Could you print exactly the lines of the listing below, starting at the line that has "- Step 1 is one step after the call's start" and ending at the line that has "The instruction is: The", and only those lines?

**DATA BELOW**
▶

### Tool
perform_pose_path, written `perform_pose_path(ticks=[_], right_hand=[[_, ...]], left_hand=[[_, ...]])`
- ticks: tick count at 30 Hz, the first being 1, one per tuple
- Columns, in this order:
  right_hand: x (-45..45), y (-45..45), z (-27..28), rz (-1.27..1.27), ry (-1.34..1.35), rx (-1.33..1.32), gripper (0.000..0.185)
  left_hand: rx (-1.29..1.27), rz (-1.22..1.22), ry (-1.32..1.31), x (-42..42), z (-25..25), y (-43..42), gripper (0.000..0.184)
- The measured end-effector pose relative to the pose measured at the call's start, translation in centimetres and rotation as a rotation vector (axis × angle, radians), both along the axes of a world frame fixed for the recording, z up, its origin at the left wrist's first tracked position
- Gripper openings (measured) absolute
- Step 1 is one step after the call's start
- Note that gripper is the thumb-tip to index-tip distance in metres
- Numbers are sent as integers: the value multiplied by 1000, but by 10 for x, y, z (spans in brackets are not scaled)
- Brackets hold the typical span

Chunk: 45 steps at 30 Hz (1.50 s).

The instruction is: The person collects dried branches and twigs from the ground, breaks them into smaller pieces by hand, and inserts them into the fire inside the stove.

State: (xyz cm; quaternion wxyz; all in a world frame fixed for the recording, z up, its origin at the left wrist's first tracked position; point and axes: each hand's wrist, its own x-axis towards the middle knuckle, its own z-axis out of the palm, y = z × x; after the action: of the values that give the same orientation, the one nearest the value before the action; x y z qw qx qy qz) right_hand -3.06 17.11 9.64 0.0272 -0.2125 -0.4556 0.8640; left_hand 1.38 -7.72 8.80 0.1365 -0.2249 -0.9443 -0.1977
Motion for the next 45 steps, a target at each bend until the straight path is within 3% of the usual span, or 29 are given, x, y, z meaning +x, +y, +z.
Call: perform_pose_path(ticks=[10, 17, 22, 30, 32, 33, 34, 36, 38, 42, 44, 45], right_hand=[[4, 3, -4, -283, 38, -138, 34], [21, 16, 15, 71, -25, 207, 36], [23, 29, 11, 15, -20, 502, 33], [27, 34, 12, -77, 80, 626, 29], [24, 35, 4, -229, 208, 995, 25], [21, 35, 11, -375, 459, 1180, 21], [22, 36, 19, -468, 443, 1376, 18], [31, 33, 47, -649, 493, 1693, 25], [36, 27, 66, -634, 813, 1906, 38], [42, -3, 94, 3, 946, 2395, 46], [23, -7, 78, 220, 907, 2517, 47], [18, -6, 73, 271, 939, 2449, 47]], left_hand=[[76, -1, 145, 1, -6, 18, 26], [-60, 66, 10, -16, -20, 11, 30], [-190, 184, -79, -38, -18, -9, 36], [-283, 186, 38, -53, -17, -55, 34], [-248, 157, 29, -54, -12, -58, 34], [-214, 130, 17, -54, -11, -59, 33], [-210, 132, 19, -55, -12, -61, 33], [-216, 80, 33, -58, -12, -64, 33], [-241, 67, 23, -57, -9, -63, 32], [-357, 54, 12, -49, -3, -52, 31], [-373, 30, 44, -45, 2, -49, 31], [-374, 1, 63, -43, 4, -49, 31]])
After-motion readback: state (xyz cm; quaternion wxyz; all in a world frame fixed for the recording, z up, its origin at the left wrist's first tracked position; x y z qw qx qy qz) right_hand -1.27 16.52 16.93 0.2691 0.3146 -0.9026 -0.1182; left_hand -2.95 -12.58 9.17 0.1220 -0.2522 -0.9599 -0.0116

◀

**EXERCISE ANSWER**
- Step 1 is one step after the call's start
- Note that gripper is the thumb-tip to index-tip distance in metres
- Numbers are sent as integers: the value multiplied by 1000, but by 10 for x, y, z (spans in brackets are not scaled)
- Brackets hold the typical span

Chunk: 45 steps at 30 Hz (1.50 s).

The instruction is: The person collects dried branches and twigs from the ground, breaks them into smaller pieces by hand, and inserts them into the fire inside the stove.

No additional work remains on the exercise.